**YOUR TASK:** Among the entries below, how many lines hold the word "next"? Reply with the number only.
··· SUPPLIED ENTRIES ···
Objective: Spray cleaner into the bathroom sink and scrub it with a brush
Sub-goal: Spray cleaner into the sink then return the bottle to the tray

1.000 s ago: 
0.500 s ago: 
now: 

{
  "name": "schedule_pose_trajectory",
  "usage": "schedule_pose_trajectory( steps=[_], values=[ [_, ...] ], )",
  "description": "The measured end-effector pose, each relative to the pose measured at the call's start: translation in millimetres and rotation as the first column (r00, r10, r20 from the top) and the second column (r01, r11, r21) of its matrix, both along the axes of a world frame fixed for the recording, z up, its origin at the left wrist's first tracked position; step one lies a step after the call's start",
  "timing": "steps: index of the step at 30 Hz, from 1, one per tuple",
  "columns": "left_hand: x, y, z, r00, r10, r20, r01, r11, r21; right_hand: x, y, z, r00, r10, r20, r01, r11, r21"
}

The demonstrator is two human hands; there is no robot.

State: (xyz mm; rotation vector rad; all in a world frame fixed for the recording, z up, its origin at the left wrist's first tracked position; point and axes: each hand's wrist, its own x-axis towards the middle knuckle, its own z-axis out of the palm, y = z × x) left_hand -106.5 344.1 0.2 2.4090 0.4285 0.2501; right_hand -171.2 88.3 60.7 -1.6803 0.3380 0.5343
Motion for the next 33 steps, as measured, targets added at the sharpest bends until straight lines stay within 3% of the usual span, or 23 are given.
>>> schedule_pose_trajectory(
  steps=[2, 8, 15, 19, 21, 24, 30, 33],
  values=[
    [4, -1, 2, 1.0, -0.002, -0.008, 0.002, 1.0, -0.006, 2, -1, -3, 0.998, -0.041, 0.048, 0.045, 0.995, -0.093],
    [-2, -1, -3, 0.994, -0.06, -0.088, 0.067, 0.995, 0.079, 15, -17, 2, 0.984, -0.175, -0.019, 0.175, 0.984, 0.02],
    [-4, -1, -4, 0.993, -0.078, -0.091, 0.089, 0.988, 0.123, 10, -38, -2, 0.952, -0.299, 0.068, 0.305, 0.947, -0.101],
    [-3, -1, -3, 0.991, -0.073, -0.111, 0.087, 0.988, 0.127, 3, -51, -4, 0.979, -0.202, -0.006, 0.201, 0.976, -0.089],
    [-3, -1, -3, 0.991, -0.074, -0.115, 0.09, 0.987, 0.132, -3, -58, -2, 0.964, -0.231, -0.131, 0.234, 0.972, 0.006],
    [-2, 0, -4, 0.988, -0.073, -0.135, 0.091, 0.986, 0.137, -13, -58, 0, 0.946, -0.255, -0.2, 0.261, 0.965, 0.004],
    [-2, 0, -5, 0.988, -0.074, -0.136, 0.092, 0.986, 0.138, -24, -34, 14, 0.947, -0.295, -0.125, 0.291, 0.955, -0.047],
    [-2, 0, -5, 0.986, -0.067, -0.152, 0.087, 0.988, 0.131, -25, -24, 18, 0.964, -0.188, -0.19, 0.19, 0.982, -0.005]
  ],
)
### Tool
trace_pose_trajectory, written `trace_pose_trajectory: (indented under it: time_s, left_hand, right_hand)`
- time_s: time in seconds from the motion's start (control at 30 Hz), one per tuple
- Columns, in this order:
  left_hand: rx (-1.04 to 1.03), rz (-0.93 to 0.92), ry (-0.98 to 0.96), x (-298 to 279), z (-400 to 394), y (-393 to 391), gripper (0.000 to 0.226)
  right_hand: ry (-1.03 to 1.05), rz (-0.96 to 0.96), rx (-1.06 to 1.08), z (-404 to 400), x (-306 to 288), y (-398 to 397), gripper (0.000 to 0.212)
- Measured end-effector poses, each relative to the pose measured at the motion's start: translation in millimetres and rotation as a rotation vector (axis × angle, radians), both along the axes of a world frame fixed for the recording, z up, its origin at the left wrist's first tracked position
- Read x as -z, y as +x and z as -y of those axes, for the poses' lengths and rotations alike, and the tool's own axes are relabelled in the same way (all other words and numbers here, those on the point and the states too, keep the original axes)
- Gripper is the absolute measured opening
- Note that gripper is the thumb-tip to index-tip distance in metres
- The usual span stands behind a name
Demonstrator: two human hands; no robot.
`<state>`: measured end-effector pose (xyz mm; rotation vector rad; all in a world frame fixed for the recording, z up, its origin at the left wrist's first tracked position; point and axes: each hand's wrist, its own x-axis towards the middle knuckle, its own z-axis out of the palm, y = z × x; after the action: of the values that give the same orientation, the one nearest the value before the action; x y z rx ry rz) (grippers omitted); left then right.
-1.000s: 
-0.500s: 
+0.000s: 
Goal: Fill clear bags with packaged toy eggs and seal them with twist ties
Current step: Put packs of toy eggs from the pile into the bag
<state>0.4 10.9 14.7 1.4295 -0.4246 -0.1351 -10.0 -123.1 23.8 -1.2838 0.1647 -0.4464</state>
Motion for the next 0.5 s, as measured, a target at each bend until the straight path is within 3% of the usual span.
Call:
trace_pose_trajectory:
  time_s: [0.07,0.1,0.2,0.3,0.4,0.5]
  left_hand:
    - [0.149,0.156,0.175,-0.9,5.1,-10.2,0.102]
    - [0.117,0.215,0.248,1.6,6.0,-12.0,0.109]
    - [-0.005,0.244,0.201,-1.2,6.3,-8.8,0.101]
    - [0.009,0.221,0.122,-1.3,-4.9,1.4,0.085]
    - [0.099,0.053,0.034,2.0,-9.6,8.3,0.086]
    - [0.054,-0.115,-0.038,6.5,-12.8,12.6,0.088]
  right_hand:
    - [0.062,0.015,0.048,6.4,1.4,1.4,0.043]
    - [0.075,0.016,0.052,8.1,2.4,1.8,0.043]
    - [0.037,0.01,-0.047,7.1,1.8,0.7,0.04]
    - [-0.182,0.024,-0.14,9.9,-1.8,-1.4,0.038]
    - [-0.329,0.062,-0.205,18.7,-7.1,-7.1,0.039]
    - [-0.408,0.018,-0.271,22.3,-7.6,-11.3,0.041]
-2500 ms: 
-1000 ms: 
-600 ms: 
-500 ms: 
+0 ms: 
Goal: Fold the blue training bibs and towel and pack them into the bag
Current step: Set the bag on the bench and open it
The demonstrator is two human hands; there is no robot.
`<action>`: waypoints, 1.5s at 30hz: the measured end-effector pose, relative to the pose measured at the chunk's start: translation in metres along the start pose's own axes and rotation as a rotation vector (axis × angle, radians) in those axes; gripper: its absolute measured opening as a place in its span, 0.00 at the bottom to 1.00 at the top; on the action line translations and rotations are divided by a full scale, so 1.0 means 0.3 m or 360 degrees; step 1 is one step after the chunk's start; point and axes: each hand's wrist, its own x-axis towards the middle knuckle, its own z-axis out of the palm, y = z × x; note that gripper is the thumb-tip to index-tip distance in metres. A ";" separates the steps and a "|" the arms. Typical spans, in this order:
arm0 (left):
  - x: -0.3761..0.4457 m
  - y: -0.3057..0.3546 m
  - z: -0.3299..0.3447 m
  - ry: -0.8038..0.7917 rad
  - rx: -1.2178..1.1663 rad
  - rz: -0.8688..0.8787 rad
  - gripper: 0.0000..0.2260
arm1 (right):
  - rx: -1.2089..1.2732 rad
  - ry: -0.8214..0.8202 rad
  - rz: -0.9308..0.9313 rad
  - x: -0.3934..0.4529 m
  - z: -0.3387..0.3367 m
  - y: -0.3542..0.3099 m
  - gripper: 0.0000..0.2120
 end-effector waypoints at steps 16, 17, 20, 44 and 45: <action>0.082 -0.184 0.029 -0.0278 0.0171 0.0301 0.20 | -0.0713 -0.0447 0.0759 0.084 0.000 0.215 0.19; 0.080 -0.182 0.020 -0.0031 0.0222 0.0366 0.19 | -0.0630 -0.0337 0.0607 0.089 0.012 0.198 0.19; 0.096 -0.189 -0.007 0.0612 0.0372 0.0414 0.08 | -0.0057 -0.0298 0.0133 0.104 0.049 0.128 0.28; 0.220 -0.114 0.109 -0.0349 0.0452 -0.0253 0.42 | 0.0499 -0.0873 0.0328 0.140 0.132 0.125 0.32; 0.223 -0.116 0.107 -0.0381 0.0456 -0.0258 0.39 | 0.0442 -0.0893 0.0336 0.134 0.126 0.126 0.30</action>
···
**EXPECTED OUTPUT:** 2